Participating in the competition was definitely educational, but as mentioned, it does lend itself to some wheel spinning. When submitting predictions, the competition does compute your overall score (using a metric publicly defined in the rules), but no details about what you did right and what you did wrong, as you might actually have in a real-life situation. Obviously they have to do this so that people don’t just submit a solution that is overfit to the test data. But this does mean, I think, that you’re just going to learn at that much of a slower pace.
Kaggle did give me the chance to use Amazon EC2 for what is ostensibly its “real” purpose, which is to purchase computing power by the hour. The algorithm described above is slow (at least my implementation of it was slow, maybe someone out there has a smarter and speedier version), and would take hours and possibly days to run on my laptop (a MacBook Air). Once I started getting to the point where my algorithms were taking this long, I took it to the cloud, spinning up a high powered Linux instance, uploading the code, and running it there. It still would take a few hours by the end, but that’s a bearable runtime.

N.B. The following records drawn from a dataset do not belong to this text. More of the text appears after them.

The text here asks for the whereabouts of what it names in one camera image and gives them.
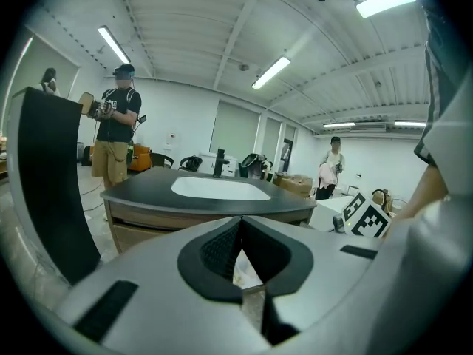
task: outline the window
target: window
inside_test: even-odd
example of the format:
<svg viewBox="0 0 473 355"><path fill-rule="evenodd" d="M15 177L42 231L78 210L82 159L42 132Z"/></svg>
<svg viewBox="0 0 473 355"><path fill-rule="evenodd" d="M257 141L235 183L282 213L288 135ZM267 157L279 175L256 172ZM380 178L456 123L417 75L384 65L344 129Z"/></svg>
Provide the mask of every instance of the window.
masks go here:
<svg viewBox="0 0 473 355"><path fill-rule="evenodd" d="M253 152L259 114L232 104L219 102L210 152L224 149L241 163Z"/></svg>

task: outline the man
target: man
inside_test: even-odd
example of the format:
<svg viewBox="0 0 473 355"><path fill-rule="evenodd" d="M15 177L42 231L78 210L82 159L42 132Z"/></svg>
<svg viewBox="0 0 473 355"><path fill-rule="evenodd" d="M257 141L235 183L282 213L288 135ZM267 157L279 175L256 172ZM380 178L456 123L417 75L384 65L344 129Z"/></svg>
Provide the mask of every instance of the man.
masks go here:
<svg viewBox="0 0 473 355"><path fill-rule="evenodd" d="M469 50L457 30L434 0L419 0L426 12L429 37L426 65L429 74L430 105L426 128L414 153L428 166L407 206L394 221L414 217L424 207L448 194L446 184L423 139L445 112L460 87L470 62Z"/></svg>
<svg viewBox="0 0 473 355"><path fill-rule="evenodd" d="M338 183L338 175L345 168L345 157L340 152L340 137L332 137L330 145L332 149L324 155L320 163L316 200L326 200L332 196Z"/></svg>
<svg viewBox="0 0 473 355"><path fill-rule="evenodd" d="M105 189L126 179L126 153L141 108L140 94L131 87L134 74L131 64L122 64L114 71L117 88L102 95L111 109L98 119L101 124L92 156L92 176L101 176Z"/></svg>

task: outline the white sink
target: white sink
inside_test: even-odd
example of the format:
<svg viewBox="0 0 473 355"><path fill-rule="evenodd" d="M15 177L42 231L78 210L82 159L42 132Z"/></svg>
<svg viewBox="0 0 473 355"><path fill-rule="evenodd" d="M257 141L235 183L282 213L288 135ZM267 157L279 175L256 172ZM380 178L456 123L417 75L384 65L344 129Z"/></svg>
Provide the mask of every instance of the white sink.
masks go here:
<svg viewBox="0 0 473 355"><path fill-rule="evenodd" d="M261 189L247 183L202 177L179 177L171 190L181 196L218 200L270 200Z"/></svg>

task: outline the black strip
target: black strip
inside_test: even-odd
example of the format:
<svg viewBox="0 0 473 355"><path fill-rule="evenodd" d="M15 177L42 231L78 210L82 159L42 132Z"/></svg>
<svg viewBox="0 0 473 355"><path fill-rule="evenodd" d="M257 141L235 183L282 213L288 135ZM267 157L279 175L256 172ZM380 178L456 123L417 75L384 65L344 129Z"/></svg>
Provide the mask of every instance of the black strip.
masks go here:
<svg viewBox="0 0 473 355"><path fill-rule="evenodd" d="M366 259L375 259L376 254L378 253L376 250L369 250L368 248L361 248L355 246L343 246L340 248L341 252L346 252L347 254L355 255L356 257L363 257Z"/></svg>
<svg viewBox="0 0 473 355"><path fill-rule="evenodd" d="M117 281L75 324L75 330L94 342L100 342L137 289L138 285L134 283Z"/></svg>

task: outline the desk
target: desk
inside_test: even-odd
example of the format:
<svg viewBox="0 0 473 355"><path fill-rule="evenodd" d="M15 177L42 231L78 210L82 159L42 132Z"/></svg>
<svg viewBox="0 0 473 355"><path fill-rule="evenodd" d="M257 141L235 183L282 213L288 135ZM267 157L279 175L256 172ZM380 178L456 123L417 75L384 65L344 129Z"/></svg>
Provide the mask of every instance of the desk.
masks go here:
<svg viewBox="0 0 473 355"><path fill-rule="evenodd" d="M220 180L251 184L270 199L186 197L171 190L176 179L182 176L212 179L196 172L153 167L102 192L110 231L119 253L144 240L224 217L257 215L299 225L309 221L316 205L313 200L295 196L267 181L235 177Z"/></svg>

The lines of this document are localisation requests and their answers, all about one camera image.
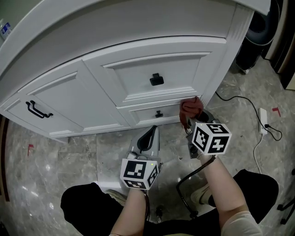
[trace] knee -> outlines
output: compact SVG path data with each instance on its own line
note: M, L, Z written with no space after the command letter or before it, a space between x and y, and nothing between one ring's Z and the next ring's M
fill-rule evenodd
M273 204L275 204L279 191L277 181L274 178L265 175L265 186L268 188Z
M63 210L66 209L71 204L74 197L75 197L75 187L71 187L67 189L61 196L61 200L60 200L61 209Z

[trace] cabinet door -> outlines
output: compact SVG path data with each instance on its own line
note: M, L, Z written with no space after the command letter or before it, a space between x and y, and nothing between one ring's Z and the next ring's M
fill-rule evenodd
M11 118L26 128L30 128L27 125L30 124L41 130L41 133L48 137L70 135L82 131L79 125L66 119L32 95L16 94L1 108L6 117Z
M19 92L35 96L82 127L82 133L129 126L80 59L40 76Z
M225 52L226 40L179 36L146 39L83 57L117 106L202 95Z

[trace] black trash can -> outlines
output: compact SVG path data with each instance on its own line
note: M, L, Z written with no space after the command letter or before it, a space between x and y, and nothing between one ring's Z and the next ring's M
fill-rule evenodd
M244 72L248 72L257 62L263 49L272 42L277 31L280 10L276 0L271 0L270 11L267 16L255 12L236 57L236 64Z

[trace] cabinet countertop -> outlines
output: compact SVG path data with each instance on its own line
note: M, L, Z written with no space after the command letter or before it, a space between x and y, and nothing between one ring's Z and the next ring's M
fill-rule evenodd
M43 0L13 29L0 48L0 78L15 57L38 35L59 20L92 4L104 0ZM271 0L233 0L253 10L267 14Z

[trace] black cable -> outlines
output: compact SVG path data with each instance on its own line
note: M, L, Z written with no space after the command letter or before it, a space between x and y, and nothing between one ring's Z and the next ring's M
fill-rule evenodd
M214 160L216 159L216 156L213 155L211 157L210 160L208 160L205 164L203 164L201 167L199 167L198 169L196 169L195 171L191 172L190 174L188 174L186 177L184 177L177 185L176 185L176 190L181 198L181 200L183 201L183 203L185 204L185 207L189 210L190 212L190 217L191 218L196 218L197 215L198 215L198 212L197 211L193 211L189 205L187 204L187 202L185 201L183 195L181 194L181 191L179 189L180 185L186 181L188 178L192 177L193 175L195 175L196 173L200 172L201 170L203 170L206 166L210 165Z
M146 221L149 221L149 215L150 215L149 198L148 198L148 195L147 195L147 191L146 191L146 190L142 190L142 189L141 189L141 191L143 192L144 197L145 197L145 200L146 200L146 213L145 213L145 220L146 220Z
M269 124L266 124L265 126L262 124L262 122L260 121L259 115L258 115L258 113L257 113L257 110L256 110L256 108L255 108L253 102L252 102L249 98L242 97L242 96L233 96L233 97L231 97L231 98L229 98L229 99L224 99L224 98L220 97L219 94L218 94L217 92L215 92L215 93L216 93L216 95L217 95L221 100L223 100L223 101L229 101L229 100L232 100L233 98L244 98L244 99L248 100L248 101L251 103L251 105L253 106L253 108L254 108L254 110L255 110L255 113L256 113L256 116L257 116L257 119L259 120L259 123L262 125L262 127L263 127L267 132L269 132L269 133L272 135L272 137L273 137L273 139L274 139L275 141L280 141L280 140L282 139L283 134L282 134L281 131L274 129L274 128L271 127ZM281 137L280 137L279 139L276 139L275 136L274 136L274 135L273 135L273 134L272 134L267 128L271 128L271 129L273 129L273 130L279 132L279 133L281 134Z

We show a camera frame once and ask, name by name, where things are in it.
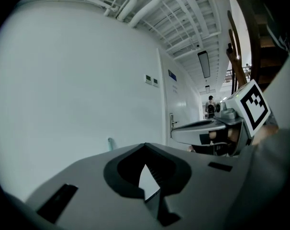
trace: staircase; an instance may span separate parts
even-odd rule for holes
[[[270,15],[260,0],[237,0],[248,28],[252,67],[250,78],[264,91],[280,71],[287,52],[279,48],[270,36],[267,24]]]

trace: wooden handrail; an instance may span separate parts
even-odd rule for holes
[[[238,85],[240,88],[247,83],[247,80],[246,80],[246,76],[245,76],[243,68],[242,68],[242,54],[241,54],[239,35],[237,33],[237,29],[236,29],[234,20],[232,18],[231,12],[229,10],[228,10],[228,18],[229,18],[231,27],[233,29],[233,33],[232,33],[232,30],[230,29],[229,36],[230,36],[230,40],[231,40],[231,44],[230,44],[231,48],[227,49],[226,53],[227,53],[227,56],[232,64],[232,68],[235,72],[235,77],[238,81]]]
[[[235,42],[234,42],[234,38],[233,38],[233,32],[231,29],[229,29],[229,36],[230,36],[230,41],[231,41],[233,52],[235,55],[237,55],[236,48],[235,48]]]
[[[234,23],[234,20],[232,18],[232,14],[231,12],[228,10],[227,12],[227,15],[228,15],[228,19],[230,21],[230,24],[231,24],[231,27],[232,27],[232,30],[233,30],[233,33],[234,33],[234,38],[235,38],[235,42],[236,44],[232,44],[232,48],[234,48],[236,46],[237,48],[237,56],[239,57],[238,61],[239,61],[239,66],[242,67],[242,52],[241,52],[241,45],[240,45],[240,40],[239,40],[239,35],[237,33],[237,29],[236,29],[236,26],[235,26],[235,23]]]
[[[256,82],[259,81],[260,77],[260,66],[261,66],[261,57],[260,57],[260,34],[259,28],[257,25],[255,13],[252,9],[250,0],[236,0],[239,4],[245,22],[248,29],[249,40],[250,40],[250,49],[251,49],[251,74],[250,79],[254,79]]]

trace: thermostat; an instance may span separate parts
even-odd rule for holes
[[[158,85],[158,80],[157,80],[157,79],[154,79],[154,81],[153,81],[153,85],[156,86],[156,87],[159,87],[159,85]]]
[[[148,84],[152,84],[152,79],[150,76],[148,75],[145,75],[145,82],[148,83]]]

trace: door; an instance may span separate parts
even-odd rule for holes
[[[185,77],[175,61],[166,52],[159,49],[158,55],[164,85],[162,94],[165,100],[164,120],[166,145],[186,150],[189,145],[176,142],[170,135],[172,125],[176,128],[190,123],[185,95]]]

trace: black vent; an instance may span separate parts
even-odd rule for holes
[[[215,169],[219,169],[219,170],[223,170],[223,171],[228,171],[228,172],[230,172],[231,169],[232,169],[232,166],[225,165],[225,164],[221,164],[221,163],[215,163],[215,162],[209,163],[208,166],[213,167]]]
[[[55,223],[77,190],[78,188],[76,186],[68,184],[63,185],[39,210],[37,210],[38,215],[51,223]]]

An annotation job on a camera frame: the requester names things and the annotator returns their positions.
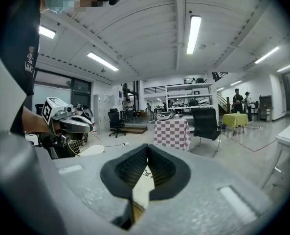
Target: red and white tablecloth
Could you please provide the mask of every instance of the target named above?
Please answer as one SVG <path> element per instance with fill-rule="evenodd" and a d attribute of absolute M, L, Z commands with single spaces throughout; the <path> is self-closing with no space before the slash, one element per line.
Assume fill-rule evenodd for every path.
<path fill-rule="evenodd" d="M 156 121 L 154 144 L 186 150 L 190 143 L 189 125 L 186 119 Z"/>

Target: locker
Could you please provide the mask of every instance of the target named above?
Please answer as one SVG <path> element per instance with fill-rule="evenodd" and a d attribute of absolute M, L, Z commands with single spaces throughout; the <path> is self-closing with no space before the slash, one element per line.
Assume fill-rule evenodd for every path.
<path fill-rule="evenodd" d="M 94 121 L 98 134 L 110 131 L 108 112 L 113 108 L 113 98 L 110 95 L 96 94 L 93 96 Z"/>

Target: black t-shirt
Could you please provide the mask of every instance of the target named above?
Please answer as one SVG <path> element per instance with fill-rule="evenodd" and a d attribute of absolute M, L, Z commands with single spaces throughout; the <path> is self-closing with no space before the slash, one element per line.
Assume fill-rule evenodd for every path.
<path fill-rule="evenodd" d="M 238 95 L 235 95 L 233 97 L 233 103 L 236 103 L 236 101 L 239 101 L 239 104 L 235 104 L 234 105 L 234 109 L 238 112 L 242 112 L 243 111 L 243 105 L 242 105 L 242 100 L 243 100 L 243 96 L 238 94 Z"/>
<path fill-rule="evenodd" d="M 39 49 L 40 0 L 14 0 L 0 30 L 0 59 L 17 84 L 33 95 L 33 75 Z M 23 135 L 23 105 L 11 132 Z"/>

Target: black rubber pad
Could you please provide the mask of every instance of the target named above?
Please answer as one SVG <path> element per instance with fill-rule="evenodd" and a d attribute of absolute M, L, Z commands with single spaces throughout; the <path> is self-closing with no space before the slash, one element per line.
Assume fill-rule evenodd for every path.
<path fill-rule="evenodd" d="M 132 199 L 132 190 L 147 165 L 155 183 L 150 200 L 173 198 L 190 180 L 191 171 L 184 161 L 147 144 L 106 162 L 100 177 L 113 196 Z"/>

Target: ceiling
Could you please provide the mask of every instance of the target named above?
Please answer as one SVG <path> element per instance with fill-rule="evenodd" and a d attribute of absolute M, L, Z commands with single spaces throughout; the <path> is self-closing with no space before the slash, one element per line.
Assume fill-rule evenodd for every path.
<path fill-rule="evenodd" d="M 201 16 L 186 55 L 190 16 Z M 121 0 L 117 5 L 41 16 L 56 31 L 40 36 L 37 67 L 50 66 L 109 84 L 206 71 L 273 72 L 290 64 L 290 21 L 274 0 Z M 254 61 L 279 46 L 276 55 Z M 102 57 L 112 71 L 87 57 Z"/>

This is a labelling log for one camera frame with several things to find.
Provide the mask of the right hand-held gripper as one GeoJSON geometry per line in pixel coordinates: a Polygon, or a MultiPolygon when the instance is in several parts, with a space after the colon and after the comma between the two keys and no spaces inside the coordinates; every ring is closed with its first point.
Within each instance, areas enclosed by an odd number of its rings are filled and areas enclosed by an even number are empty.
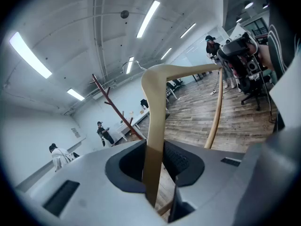
{"type": "Polygon", "coordinates": [[[256,80],[261,79],[266,70],[259,58],[259,44],[248,32],[221,47],[217,57],[230,62],[233,74],[239,80],[238,87],[244,93],[255,89],[256,80]]]}

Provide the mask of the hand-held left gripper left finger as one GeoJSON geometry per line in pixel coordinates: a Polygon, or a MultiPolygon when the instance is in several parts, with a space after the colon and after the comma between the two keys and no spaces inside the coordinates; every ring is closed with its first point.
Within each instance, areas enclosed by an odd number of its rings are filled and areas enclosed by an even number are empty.
{"type": "Polygon", "coordinates": [[[142,140],[111,156],[105,165],[110,182],[123,192],[146,193],[142,182],[145,151],[146,140],[142,140]]]}

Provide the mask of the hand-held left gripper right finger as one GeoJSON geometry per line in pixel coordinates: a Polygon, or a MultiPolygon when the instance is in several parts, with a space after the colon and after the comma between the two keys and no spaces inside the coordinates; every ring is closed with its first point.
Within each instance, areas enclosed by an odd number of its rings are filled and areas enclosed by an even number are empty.
{"type": "Polygon", "coordinates": [[[168,141],[164,142],[163,165],[177,187],[193,185],[205,170],[199,156],[168,141]]]}

To take full advantage of the multiple cores on the high-end EC2 instances I had to rewrite the code to support multithreading, which was something I hadn’t done before, and which was in my opinion generally a frustrating experience, lending itself to unpredictable crashes and more challenging debugging.
A word or two about Coursera, whose machine learning course I’m finishing up now: I liked it enough to try some more courses, but at times it felt like I was just following along the motions. To extend my music analogies, it felt like I was indeed actually playing guitar, but someone was sitting behind me holding my hands making me strum and finger all the chords. I’m not positive how much I will retain and how much will slide out my ears within the coming weeks. The slides and the presentations are good reads, but the programming exercises aren’t all that. The benefits you get from taking an in-person, structured class is that you also have close contact and cooperation with classmates; maybe you realistically can’t do Courseras unless they’re coupled with Meetups.